(ACTIVITY):
In the entries below, the lines from the one with "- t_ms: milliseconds" through the one with "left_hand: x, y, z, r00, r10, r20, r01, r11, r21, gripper" are to be copied exactly; both ends count.

(Records contained in a dataset)
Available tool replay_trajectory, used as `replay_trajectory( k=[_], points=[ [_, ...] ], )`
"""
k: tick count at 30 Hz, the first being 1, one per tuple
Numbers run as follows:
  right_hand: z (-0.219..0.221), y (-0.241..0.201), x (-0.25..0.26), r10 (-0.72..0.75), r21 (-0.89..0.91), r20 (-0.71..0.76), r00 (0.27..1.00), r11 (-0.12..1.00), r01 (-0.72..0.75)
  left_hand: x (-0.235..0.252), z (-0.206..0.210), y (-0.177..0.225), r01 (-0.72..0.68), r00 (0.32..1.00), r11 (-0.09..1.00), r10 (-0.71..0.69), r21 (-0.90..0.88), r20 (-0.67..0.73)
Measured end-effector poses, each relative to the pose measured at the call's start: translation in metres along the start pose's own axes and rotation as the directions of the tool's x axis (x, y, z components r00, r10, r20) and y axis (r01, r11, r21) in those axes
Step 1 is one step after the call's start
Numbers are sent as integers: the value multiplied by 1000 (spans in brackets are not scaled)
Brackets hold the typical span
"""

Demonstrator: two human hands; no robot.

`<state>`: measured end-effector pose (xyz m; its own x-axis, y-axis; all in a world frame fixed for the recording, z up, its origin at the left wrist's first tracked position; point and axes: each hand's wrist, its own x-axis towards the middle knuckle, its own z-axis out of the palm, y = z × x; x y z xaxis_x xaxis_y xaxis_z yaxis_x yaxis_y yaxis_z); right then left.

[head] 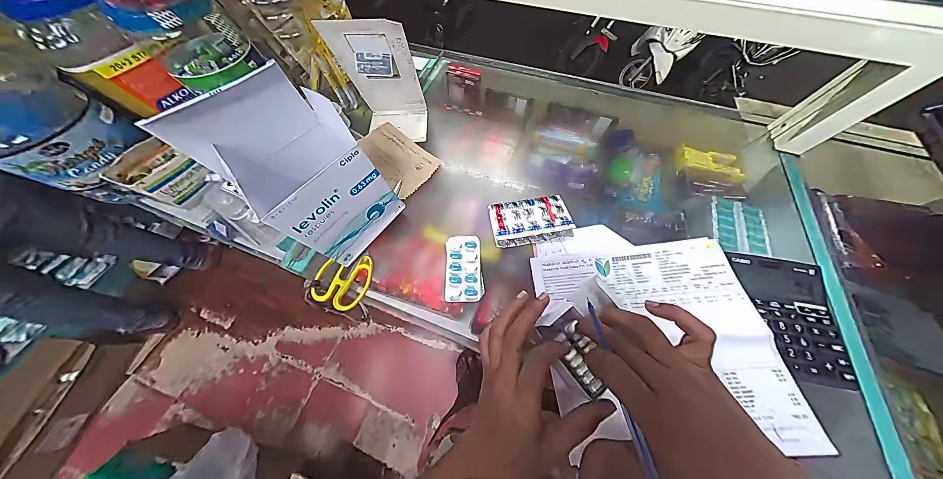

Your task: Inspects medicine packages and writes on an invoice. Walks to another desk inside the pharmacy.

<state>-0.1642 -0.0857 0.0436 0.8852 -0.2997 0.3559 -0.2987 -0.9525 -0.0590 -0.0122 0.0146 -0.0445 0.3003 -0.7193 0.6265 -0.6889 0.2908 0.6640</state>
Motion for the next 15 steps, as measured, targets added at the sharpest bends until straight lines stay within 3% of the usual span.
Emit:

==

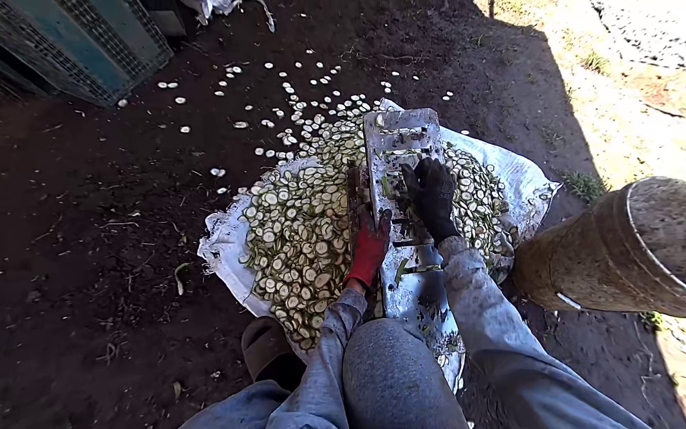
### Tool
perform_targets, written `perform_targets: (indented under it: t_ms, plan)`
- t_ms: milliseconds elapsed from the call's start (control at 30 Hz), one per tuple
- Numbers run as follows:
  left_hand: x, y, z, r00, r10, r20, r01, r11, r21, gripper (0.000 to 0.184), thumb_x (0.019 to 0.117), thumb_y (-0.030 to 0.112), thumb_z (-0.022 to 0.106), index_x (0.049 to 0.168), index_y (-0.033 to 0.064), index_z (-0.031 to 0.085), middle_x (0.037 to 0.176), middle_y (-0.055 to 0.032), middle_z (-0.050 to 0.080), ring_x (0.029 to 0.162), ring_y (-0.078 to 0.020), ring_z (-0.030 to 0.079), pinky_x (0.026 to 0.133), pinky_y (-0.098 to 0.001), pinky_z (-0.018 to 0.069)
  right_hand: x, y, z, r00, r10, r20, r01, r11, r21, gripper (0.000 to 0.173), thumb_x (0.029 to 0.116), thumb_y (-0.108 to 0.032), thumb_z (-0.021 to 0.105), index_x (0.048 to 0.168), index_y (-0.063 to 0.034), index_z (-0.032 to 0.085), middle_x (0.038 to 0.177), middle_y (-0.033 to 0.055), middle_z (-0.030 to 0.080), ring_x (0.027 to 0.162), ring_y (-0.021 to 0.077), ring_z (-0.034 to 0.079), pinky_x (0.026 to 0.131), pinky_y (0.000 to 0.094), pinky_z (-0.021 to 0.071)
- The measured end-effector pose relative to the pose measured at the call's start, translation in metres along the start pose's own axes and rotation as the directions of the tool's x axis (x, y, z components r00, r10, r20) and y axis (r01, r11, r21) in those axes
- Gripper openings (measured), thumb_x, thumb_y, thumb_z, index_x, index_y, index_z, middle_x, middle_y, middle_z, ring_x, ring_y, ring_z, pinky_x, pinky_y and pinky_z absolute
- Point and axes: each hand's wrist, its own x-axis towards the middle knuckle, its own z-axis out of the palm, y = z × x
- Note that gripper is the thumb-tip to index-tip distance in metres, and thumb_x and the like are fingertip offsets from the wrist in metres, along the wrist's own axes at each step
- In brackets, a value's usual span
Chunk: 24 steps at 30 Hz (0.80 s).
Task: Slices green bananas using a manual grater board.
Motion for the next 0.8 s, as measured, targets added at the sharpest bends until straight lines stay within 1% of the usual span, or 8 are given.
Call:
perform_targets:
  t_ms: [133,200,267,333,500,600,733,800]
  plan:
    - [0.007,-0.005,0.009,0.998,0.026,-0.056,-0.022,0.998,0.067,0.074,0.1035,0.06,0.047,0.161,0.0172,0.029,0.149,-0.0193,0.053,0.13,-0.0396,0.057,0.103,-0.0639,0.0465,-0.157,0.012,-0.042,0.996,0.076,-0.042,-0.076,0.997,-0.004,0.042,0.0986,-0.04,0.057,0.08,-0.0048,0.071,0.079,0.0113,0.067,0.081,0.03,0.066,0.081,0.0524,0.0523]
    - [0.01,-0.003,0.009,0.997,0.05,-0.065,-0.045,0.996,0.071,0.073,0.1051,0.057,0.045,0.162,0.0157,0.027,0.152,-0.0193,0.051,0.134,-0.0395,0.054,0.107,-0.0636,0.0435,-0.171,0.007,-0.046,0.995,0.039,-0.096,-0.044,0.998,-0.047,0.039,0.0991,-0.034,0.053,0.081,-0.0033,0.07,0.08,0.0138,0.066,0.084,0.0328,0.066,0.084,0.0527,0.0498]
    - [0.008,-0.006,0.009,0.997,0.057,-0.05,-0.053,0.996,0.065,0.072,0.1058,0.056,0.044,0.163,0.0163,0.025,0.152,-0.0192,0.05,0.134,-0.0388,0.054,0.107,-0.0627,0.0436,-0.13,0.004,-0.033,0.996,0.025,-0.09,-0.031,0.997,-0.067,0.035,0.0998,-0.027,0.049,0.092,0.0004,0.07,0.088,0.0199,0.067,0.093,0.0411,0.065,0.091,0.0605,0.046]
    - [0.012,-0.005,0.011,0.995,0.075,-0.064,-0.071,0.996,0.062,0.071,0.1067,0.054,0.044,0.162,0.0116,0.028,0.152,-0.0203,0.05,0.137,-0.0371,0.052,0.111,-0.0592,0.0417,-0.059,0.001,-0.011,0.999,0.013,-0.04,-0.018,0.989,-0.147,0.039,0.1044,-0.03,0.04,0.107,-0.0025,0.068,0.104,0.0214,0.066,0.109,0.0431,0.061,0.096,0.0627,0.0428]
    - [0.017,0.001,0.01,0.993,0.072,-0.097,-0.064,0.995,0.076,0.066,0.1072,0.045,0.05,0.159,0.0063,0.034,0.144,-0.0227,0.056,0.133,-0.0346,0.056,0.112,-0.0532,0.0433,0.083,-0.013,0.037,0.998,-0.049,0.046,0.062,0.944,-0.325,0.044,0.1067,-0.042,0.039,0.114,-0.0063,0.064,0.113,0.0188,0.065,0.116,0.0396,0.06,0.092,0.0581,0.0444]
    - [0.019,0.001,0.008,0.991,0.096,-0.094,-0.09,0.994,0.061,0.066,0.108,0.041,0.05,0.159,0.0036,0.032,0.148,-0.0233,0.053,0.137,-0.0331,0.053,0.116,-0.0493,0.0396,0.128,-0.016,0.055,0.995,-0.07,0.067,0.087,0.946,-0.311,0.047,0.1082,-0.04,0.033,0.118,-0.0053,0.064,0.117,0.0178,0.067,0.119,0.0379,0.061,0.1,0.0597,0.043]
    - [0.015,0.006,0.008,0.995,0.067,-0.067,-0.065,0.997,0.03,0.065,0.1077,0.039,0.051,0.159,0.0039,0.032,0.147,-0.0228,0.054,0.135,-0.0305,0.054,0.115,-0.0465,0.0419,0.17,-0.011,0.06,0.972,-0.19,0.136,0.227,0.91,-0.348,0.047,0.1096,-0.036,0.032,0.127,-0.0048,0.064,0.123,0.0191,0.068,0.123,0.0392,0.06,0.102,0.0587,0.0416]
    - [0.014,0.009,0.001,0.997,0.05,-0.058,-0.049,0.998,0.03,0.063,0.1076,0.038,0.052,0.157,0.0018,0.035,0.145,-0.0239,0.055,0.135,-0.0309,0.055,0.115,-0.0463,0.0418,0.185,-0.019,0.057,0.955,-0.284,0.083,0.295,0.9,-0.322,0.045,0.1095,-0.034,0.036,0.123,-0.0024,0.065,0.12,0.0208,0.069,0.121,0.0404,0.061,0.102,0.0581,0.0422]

(ANSWER BOX):
- t_ms: milliseconds elapsed from the call's start (control at 30 Hz), one per tuple
- Numbers run as follows:
  left_hand: x, y, z, r00, r10, r20, r01, r11, r21, gripper (0.000 to 0.184), thumb_x (0.019 to 0.117), thumb_y (-0.030 to 0.112), thumb_z (-0.022 to 0.106), index_x (0.049 to 0.168), index_y (-0.033 to 0.064), index_z (-0.031 to 0.085), middle_x (0.037 to 0.176), middle_y (-0.055 to 0.032), middle_z (-0.050 to 0.080), ring_x (0.029 to 0.162), ring_y (-0.078 to 0.020), ring_z (-0.030 to 0.079), pinky_x (0.026 to 0.133), pinky_y (-0.098 to 0.001), pinky_z (-0.018 to 0.069)

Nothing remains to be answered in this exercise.